• WHAT TO PRODUCE
Only the lines below from the one that holds "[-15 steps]" through the one that holds "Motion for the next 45" should appear in the answer, copied exactly, end lines included and pictures omitted.

Saved data entries
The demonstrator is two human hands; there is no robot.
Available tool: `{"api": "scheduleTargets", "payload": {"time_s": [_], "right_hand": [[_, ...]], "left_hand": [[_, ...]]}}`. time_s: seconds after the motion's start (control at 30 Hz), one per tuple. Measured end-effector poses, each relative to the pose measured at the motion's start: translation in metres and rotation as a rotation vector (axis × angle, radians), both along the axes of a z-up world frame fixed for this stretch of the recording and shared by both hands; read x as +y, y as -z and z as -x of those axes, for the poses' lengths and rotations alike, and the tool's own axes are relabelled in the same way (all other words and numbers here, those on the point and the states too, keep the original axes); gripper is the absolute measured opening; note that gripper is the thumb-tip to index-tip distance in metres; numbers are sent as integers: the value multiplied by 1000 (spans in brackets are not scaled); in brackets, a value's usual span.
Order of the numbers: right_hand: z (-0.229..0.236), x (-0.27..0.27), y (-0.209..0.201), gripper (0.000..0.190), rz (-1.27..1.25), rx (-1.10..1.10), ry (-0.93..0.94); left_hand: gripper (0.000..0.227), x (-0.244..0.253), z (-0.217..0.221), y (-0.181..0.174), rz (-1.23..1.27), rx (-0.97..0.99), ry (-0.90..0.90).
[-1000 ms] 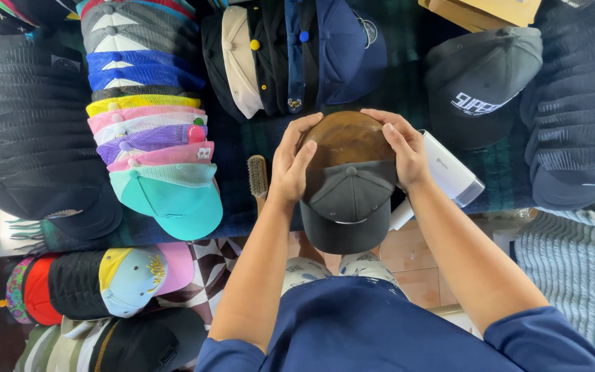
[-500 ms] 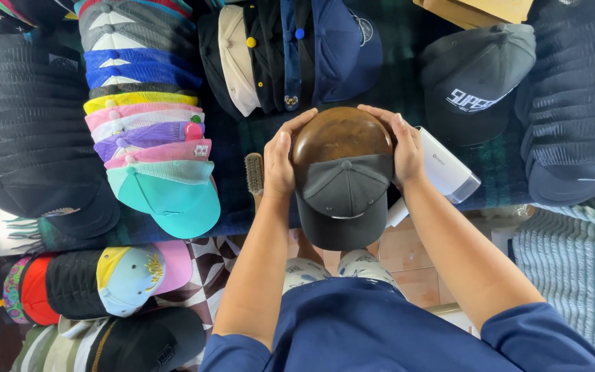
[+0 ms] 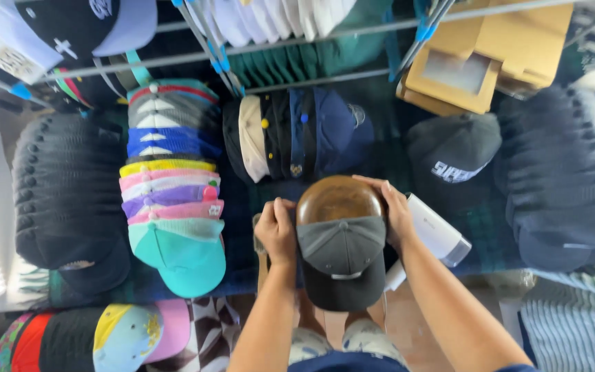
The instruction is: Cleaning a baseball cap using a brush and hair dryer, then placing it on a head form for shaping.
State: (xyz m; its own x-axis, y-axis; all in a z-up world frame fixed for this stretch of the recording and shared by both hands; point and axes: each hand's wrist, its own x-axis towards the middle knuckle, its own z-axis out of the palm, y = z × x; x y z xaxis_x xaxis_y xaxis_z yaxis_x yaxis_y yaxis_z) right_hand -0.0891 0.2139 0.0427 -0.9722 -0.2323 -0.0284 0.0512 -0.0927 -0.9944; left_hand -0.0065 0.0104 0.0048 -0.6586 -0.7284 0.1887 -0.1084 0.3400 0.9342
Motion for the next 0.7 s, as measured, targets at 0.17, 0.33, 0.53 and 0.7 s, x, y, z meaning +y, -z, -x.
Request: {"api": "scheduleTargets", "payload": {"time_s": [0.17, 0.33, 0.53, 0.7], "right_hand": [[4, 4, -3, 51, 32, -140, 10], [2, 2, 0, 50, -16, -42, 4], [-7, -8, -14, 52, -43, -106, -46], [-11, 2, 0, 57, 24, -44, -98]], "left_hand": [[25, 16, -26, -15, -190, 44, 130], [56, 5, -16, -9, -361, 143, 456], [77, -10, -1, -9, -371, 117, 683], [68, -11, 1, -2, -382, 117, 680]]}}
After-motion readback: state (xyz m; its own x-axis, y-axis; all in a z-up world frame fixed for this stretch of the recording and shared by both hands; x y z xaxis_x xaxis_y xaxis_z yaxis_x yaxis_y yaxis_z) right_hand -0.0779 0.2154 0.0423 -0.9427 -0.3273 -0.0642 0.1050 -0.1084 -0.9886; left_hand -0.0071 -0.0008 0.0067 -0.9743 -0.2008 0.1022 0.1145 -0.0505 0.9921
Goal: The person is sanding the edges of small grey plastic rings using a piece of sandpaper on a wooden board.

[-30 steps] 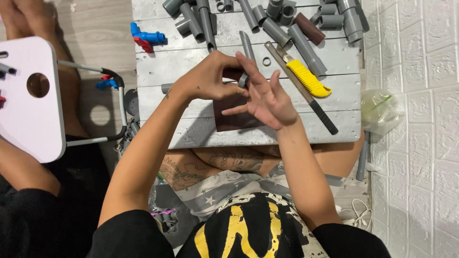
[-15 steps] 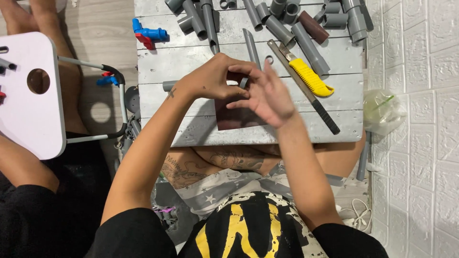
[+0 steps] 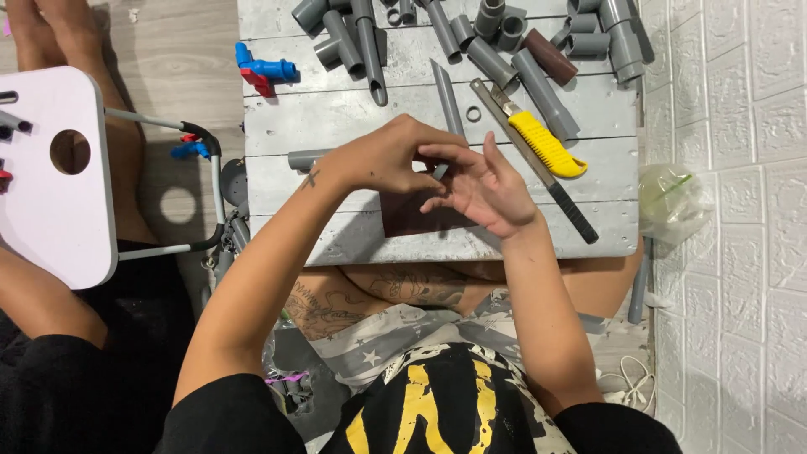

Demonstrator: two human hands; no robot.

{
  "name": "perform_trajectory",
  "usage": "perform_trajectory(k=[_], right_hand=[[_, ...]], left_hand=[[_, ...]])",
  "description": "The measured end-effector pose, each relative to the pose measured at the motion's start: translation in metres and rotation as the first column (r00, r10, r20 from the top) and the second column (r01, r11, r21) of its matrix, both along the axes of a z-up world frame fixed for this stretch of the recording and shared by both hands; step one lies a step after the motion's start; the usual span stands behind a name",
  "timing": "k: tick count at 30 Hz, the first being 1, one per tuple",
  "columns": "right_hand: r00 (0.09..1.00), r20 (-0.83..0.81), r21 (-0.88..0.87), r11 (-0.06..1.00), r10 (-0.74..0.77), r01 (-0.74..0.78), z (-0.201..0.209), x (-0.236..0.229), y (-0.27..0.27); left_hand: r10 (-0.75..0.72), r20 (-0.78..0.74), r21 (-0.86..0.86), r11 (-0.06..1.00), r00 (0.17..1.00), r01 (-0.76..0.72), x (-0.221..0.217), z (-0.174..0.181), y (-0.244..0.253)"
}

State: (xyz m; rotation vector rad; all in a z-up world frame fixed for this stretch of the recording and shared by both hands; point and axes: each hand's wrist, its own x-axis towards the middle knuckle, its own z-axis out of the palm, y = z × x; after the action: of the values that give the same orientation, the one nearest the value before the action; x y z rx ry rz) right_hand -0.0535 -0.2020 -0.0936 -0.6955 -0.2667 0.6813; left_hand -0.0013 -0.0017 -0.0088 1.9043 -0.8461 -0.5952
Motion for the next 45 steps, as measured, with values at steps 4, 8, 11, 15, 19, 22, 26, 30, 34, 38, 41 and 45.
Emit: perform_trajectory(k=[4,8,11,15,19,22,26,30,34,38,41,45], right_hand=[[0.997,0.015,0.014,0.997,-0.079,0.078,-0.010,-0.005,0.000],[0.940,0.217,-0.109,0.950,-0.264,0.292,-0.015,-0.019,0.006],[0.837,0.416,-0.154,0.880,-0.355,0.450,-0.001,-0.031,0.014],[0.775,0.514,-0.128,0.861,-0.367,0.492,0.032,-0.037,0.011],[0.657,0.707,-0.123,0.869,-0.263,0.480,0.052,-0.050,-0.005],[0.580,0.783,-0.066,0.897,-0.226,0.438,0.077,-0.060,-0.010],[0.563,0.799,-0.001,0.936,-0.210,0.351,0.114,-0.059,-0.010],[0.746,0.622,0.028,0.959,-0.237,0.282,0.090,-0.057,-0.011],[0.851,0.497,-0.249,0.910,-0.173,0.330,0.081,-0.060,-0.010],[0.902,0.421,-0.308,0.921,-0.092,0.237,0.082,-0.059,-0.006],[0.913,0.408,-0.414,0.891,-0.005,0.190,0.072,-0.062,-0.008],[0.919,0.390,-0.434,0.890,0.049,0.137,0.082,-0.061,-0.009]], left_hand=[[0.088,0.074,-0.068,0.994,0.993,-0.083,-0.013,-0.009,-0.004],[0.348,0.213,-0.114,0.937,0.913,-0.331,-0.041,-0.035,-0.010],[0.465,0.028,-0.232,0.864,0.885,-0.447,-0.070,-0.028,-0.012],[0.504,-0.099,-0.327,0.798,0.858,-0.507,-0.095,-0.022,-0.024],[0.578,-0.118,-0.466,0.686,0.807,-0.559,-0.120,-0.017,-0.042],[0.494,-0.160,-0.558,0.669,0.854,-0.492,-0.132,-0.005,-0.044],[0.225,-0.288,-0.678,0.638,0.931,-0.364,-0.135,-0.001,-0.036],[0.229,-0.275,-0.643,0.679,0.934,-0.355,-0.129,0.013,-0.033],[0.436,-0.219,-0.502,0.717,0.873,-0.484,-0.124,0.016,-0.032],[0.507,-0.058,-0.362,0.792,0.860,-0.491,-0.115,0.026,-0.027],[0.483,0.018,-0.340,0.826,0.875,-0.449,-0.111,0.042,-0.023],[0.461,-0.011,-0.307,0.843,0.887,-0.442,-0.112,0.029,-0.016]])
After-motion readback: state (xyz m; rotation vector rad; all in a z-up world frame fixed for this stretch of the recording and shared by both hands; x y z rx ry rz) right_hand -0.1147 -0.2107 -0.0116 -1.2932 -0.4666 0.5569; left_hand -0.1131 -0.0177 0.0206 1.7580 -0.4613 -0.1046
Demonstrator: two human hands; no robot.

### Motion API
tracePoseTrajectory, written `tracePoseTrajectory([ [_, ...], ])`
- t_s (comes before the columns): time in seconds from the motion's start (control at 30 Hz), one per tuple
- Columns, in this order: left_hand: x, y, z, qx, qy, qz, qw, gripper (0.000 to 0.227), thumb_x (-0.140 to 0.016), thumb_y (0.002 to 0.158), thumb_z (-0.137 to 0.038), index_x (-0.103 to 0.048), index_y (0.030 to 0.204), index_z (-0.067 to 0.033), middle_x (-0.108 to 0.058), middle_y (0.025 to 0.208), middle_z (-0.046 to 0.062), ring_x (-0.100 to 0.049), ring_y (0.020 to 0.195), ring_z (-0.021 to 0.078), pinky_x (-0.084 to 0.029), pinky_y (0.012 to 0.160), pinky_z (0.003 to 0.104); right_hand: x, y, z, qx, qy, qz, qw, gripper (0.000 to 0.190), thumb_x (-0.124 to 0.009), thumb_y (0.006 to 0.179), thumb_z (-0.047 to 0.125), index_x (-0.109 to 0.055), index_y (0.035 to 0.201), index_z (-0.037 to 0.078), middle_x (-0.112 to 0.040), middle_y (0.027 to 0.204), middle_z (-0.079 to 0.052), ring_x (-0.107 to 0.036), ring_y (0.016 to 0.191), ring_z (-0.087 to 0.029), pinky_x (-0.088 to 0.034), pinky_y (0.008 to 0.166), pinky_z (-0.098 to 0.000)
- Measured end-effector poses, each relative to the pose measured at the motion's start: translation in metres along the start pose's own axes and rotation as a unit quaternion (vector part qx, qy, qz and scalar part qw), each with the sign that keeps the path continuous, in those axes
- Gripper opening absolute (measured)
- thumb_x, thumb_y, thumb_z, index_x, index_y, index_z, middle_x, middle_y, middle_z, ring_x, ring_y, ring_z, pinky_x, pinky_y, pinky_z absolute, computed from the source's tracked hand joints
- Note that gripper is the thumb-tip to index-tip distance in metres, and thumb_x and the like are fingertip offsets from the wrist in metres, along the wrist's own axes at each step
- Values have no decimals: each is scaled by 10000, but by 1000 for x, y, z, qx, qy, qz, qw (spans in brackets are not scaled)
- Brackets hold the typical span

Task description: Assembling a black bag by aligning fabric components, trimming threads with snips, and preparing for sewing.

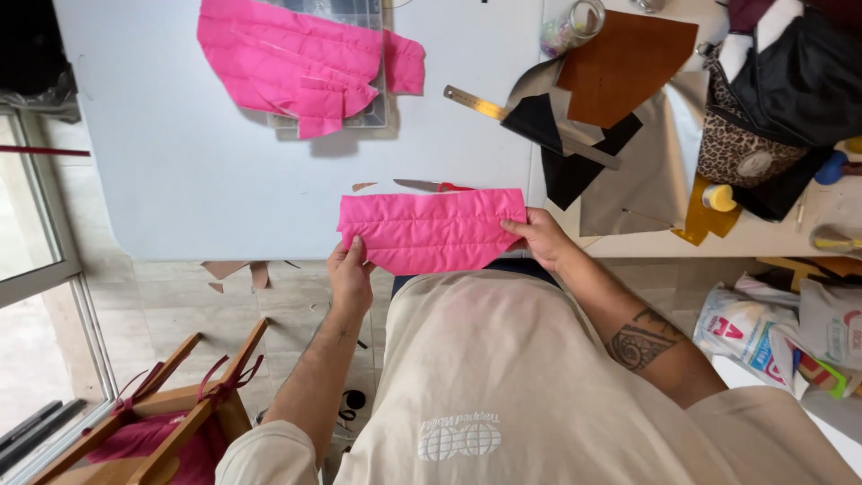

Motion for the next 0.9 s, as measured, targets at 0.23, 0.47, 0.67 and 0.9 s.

• EXPECTED ANSWER
[-15 steps] 
[+0 steps] 

Demonstrator: two human hands; no robot.

{
  "name": "perform_trajectory",
  "usage": "perform_trajectory(k=[_], right_hand=[[_, ...]], left_hand=[[_, ...]])",
  "description": "The measured end-effector pose, each relative to the pose measured at the motion's start: translation in metres and rotation as the first column (r00, r10, r20 from the top) and the second column (r01, r11, r21) of its matrix, both along the axes of a z-up world frame fixed for this stretch of the recording and shared by both hands; step one lies a step after the motion's start; the usual span stands behind a name",
  "timing": "k: tick count at 30 Hz, the first being 1, one per tuple",
  "columns": "right_hand: r00 (0.09..1.00), r20 (-0.83..0.81), r21 (-0.88..0.87), r11 (-0.06..1.00), r10 (-0.74..0.77), r01 (-0.74..0.78), z (-0.201..0.209), x (-0.236..0.229), y (-0.27..0.27); left_hand: r10 (-0.75..0.72), r20 (-0.78..0.74), r21 (-0.86..0.86), r11 (-0.06..1.00), r00 (0.17..1.00), r01 (-0.76..0.72), x (-0.221..0.217), z (-0.174..0.181), y (-0.244..0.253)"
}

State: (xyz m; rotation vector rad; all in a z-up world frame fixed for this stretch of the recording and shared by both hands; point and axes: each hand's wrist, its own x-axis towards the middle knuckle, its own z-axis out of the palm, y = z × x; after the action: of the values that give the same orientation, the one nearest the value before the action; x y z rx ry rz) right_hand -0.0535 -0.2020 -0.0936 -0.6955 -0.2667 0.6813; left_hand -0.0013 -0.0017 -0.0088 1.9043 -0.8461 -0.5952
Motion for the next 45 steps, as measured, with values at steps 4, 8, 11, 15, 19, 22, 26, 30, 34, 38, 41 and 45.

Now the exercise is finished.